* _WHAT YOU SHOULD DO_: All of the entries must be reproduced exactly, with no images carried over.

* _SUPPLIED MATERIAL_:
^^^^^^^^

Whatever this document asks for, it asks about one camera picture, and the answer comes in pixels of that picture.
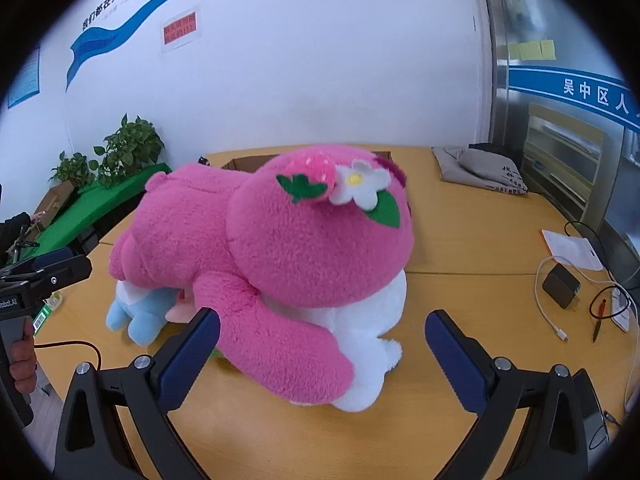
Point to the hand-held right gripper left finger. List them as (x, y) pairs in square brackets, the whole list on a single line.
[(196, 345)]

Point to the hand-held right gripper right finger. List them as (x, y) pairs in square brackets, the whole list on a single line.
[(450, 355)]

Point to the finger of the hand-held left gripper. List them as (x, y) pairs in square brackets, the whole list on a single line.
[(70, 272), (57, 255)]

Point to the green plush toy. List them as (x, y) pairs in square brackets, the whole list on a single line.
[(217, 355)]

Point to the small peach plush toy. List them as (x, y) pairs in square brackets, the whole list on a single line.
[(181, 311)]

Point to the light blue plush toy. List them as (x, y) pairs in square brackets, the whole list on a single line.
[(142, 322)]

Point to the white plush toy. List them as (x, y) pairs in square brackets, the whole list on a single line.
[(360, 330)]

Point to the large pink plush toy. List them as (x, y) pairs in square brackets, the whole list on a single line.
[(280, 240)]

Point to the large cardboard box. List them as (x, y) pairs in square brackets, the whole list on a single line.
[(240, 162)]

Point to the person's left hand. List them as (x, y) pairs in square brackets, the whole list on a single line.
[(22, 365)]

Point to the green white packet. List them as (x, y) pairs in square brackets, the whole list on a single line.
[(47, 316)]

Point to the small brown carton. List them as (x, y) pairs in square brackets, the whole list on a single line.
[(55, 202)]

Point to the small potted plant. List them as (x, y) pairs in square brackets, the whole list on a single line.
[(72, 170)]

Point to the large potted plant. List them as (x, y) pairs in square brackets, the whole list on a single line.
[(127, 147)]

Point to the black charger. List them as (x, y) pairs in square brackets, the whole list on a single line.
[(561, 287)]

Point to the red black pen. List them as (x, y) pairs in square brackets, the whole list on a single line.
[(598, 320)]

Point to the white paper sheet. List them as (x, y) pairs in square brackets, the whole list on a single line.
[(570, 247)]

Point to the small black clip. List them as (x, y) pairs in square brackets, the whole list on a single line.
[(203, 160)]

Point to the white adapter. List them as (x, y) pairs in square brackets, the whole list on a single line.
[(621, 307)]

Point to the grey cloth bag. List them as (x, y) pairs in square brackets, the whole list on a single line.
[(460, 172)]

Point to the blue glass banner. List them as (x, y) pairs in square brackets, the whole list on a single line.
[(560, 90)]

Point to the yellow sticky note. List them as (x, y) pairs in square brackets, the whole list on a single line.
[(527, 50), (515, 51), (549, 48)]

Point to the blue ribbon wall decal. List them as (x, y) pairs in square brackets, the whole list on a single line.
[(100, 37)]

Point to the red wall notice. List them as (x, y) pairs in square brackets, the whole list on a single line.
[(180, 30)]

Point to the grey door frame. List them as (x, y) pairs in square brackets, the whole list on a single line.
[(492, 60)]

^^^^^^^^

* _RESULT BELOW_:
Whatever this document asks for, it asks about one camera picture, and the answer comes in pixels of that picture.
Point to the hand-held right gripper left finger. List them as (x, y) pairs in square brackets, the whole list on a single line.
[(196, 345)]

Point to the hand-held right gripper right finger. List them as (x, y) pairs in square brackets, the whole list on a single line.
[(450, 355)]

Point to the finger of the hand-held left gripper. List them as (x, y) pairs in square brackets, the whole list on a single line.
[(70, 272), (57, 255)]

Point to the green plush toy. List them as (x, y) pairs in square brackets, the whole list on a single line.
[(217, 355)]

Point to the small peach plush toy. List them as (x, y) pairs in square brackets, the whole list on a single line.
[(181, 311)]

Point to the light blue plush toy. List them as (x, y) pairs in square brackets, the whole list on a single line.
[(142, 322)]

Point to the white plush toy. List them as (x, y) pairs in square brackets, the whole list on a single line.
[(360, 330)]

Point to the large pink plush toy. List them as (x, y) pairs in square brackets, the whole list on a single line.
[(280, 240)]

Point to the large cardboard box. List them as (x, y) pairs in square brackets, the whole list on a single line.
[(240, 162)]

Point to the person's left hand. List them as (x, y) pairs in square brackets, the whole list on a single line.
[(22, 365)]

Point to the green white packet. List them as (x, y) pairs in square brackets, the whole list on a single line.
[(47, 316)]

Point to the small brown carton. List them as (x, y) pairs in square brackets, the whole list on a single line.
[(55, 202)]

Point to the small potted plant. List them as (x, y) pairs in square brackets, the whole list on a single line.
[(72, 170)]

Point to the large potted plant. List them as (x, y) pairs in square brackets, the whole list on a single line.
[(127, 147)]

Point to the black charger. List them as (x, y) pairs in square brackets, the whole list on a single line.
[(561, 287)]

Point to the red black pen. List them as (x, y) pairs in square brackets, the whole list on a single line.
[(598, 320)]

Point to the white paper sheet. List them as (x, y) pairs in square brackets, the whole list on a single line.
[(570, 247)]

Point to the small black clip. List them as (x, y) pairs in square brackets, the whole list on a single line.
[(203, 160)]

Point to the white adapter. List them as (x, y) pairs in square brackets, the whole list on a single line.
[(621, 307)]

Point to the grey cloth bag. List them as (x, y) pairs in square brackets, the whole list on a single line.
[(460, 172)]

Point to the blue glass banner. List them as (x, y) pairs in square brackets, the whole list on a single line.
[(560, 90)]

Point to the yellow sticky note. List them as (x, y) pairs in square brackets, the whole list on a single line.
[(527, 50), (515, 51), (549, 48)]

Point to the blue ribbon wall decal. List them as (x, y) pairs in square brackets, the whole list on a single line.
[(100, 37)]

Point to the red wall notice. List them as (x, y) pairs in square brackets, the whole list on a single line.
[(180, 30)]

Point to the grey door frame. List them as (x, y) pairs in square brackets, the whole list on a single line.
[(492, 60)]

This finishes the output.